# Generation in Retrieval-Augmented Generation (RAG): Stuffing Documents

This notebook demonstrates the **generation phase** of a
Retrieval-Augmented Generation (RAG) pipeline using the
**document stuffing approach**.

In this approach, retrieved documents are injected directly
into the prompt context before generation.
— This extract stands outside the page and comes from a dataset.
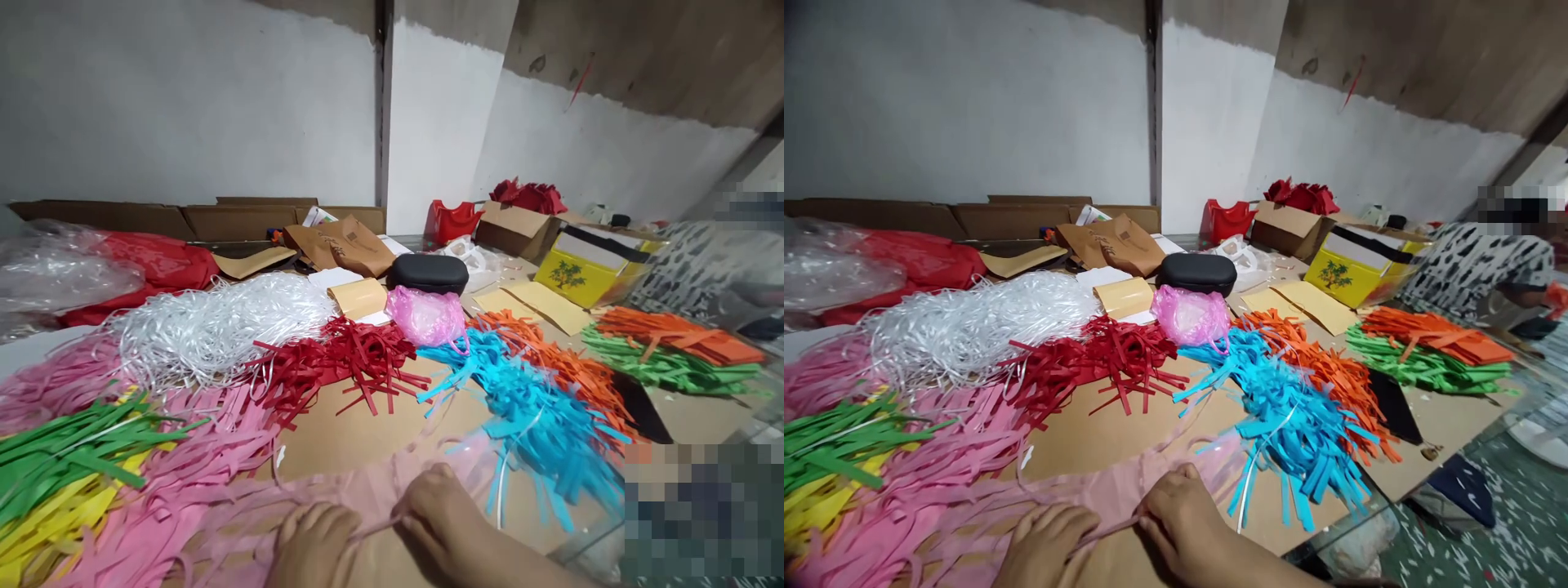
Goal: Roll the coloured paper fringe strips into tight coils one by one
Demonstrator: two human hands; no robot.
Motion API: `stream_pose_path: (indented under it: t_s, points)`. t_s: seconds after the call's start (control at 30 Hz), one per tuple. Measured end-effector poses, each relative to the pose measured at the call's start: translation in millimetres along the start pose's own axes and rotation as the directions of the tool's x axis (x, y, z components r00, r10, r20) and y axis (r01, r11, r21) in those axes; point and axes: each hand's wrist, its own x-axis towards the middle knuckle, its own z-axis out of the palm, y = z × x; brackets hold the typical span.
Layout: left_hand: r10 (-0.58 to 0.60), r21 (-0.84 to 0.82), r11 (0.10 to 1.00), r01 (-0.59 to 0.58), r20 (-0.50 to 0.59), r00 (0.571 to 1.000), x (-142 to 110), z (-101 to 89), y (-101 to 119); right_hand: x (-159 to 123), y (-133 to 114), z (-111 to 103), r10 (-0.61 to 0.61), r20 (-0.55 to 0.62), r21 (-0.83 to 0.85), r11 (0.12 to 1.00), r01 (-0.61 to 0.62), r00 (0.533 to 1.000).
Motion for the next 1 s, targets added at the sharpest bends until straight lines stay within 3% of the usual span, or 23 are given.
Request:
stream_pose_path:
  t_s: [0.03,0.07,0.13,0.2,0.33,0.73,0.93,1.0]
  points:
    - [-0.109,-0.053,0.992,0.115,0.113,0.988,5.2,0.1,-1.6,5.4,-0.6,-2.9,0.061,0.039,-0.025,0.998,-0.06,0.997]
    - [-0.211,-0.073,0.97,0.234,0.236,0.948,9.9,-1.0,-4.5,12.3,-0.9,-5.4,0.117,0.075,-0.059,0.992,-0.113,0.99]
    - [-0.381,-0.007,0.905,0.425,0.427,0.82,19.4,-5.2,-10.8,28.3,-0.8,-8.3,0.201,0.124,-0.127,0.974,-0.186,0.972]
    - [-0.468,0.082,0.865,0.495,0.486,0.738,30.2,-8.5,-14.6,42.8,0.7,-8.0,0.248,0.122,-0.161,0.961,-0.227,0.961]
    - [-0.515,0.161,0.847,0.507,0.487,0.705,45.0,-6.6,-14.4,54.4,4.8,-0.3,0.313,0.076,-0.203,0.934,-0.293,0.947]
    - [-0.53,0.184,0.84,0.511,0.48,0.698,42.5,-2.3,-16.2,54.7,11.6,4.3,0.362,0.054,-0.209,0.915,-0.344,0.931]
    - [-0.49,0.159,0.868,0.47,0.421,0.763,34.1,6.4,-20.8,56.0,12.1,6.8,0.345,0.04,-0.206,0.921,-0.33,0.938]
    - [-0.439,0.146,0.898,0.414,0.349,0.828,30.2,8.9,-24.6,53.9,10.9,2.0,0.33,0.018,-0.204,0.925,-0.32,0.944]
## RAG Generation Overview

After retrieval, the generation step produces a final answer
by combining:

- The user question
- Retrieved document context
- A structured prompt
- A language model

This notebook uses **prompt stuffing**, where all retrieved
context is passed directly into the prompt.


In [None]:
import getpass
import os
import copy
import numpy as np

from langchain_openai.embeddings import OpenAIEmbeddings
from langchain_chroma import Chroma
from langchain_core.prompts import PromptTemplate
from langchain_core.runnables import RunnablePassthrough
from langchain_core.runnables import RunnableParallel
from langchain_openai import ChatOpenAI
from langchain_core.output_parsers import StrOutputParser


In [None]:
if not os.environ.get("OPENAI_API_KEY"):
    os.environ["OPENAI_API_KEY"] = getpass.getpass("Enter your OpenAI API key: ")

## Vector Store and Retriever

The vector store created during the indexing phase is loaded
from disk and wrapped as a retriever.

The retriever selects the top-k most relevant document chunks
for a given query.


In [None]:
vectorstore = Chroma(persist_directory = "./vectorstore/rag-practice", 
                                    embedding_function = OpenAIEmbeddings(model="text-embedding-3-small"))

In [None]:
len(vectorstore.get()['documents'])  #check number of documents in the vectorstore

### Retriever Configuration

The retriever is configured to return the top-2
most relevant document chunks.


In [None]:
retriver = vectorstore.as_retriever( search_kwargs={ "k":2,  } )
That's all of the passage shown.